Note BTW that these assignments are in fact constraint violations from the language point of view (i.e. they are "errors"), since it is illegal to mix pointers and integers in C like that (aside from integral constant zero). Your compiler is simply too forgiving in this regard and reports these violations as mere "warnings".
What I also wanted to note is that in several answers you might notice the relatively strange suggestion to return void from your functions, since you are modifying the string in-place. While it will certainly work (since you indeed are modifying the string in-place), there's nothing really wrong with returning the same value from the function. In fact, it is a rather standard practice in C language where applicable (take a look at the standard functions like strcpy and others), since it enables "chaining" of function calls if you choose to use it, and costs virtually nothing if you don't use "chaining".
That said, the assignments in your implementation of compareString look complete superfluous to me (even though they won't break anything). I'd either get rid of them
int compareString(char cString1[], char cString2[]) {
// To lowercase
strToLower(cString1);
strToLower(cString2);
// Do regular strcmp
return strcmp(cString1, cString2);
}
or use "chaining" and do
int compareString(char cString1[], char cString2[]) {
return strcmp(strToLower(cString1), strToLower(cString2));
}
(this is when your char * return would come handy). Just keep in mind that such "chained" function calls are sometimes difficult to debug with a step-by-step debugger.
As an additional, unrealted note, I'd say that implementing a string comparison function in such a destructive fashion (it modifies the input strings) might not be the best idea. A non-destructive function would be of a much greater value in my opinion. Instead of performing as explicit conversion of the input strings to a lower case, it is usually a better idea to implement a custom char-by-char case-insensitive string comparison function and use it instead of calling the standard strcmp.
You don't need these two assigments:
cString1 = strToLower(cString1);
cString2 = strToLower(cString2);
you are modifying the strings in place.
Warnings are because you are returning a char, and assigning to a char[] (which is equivalent to char*)

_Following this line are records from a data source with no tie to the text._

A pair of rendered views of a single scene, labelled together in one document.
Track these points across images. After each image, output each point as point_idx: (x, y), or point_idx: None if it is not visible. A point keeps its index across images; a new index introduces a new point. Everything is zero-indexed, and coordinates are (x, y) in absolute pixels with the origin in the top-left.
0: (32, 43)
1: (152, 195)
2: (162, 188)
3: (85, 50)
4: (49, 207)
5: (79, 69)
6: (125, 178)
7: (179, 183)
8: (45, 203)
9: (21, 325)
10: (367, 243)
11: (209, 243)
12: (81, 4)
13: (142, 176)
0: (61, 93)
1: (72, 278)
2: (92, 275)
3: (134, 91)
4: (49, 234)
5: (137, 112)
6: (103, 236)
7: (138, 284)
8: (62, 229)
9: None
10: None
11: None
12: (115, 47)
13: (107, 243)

You are returning char, and not char*, which is the pointer to the first character of an array.
If you want to return a new character array instead of doing in-place modification, you can ask for an already allocated pointer (char*) as parameter or an uninitialized pointer. In this last case you must allocate the proper number of characters for new string and remember that in C parameters as passed by value ALWAYS, so you must use char** as parameter in the case of array allocated internally by function. Of course, the caller must free that pointer later.
strToLower should return a char * instead of a char. Something like this would do.
char *strToLower(char *cString)
char cString1[]
This is an array, i.e. a pointer to the first element of a range of elements of the same data type. Note you're not passing the array by-value but by-pointer.
char strToLower(...)
However, this returns a char. So your assignment
cString1 = strToLower(cString1);
has different types on each side of the assignment operator .. you're actually assigning a 'char' (sort of integer) to an array, which resolves to a simple pointer. Due to C++'s implicit conversion rules this works, but the result is rubbish and further access to the array causes undefined behaviour.
The solution is to make strToLower return char*.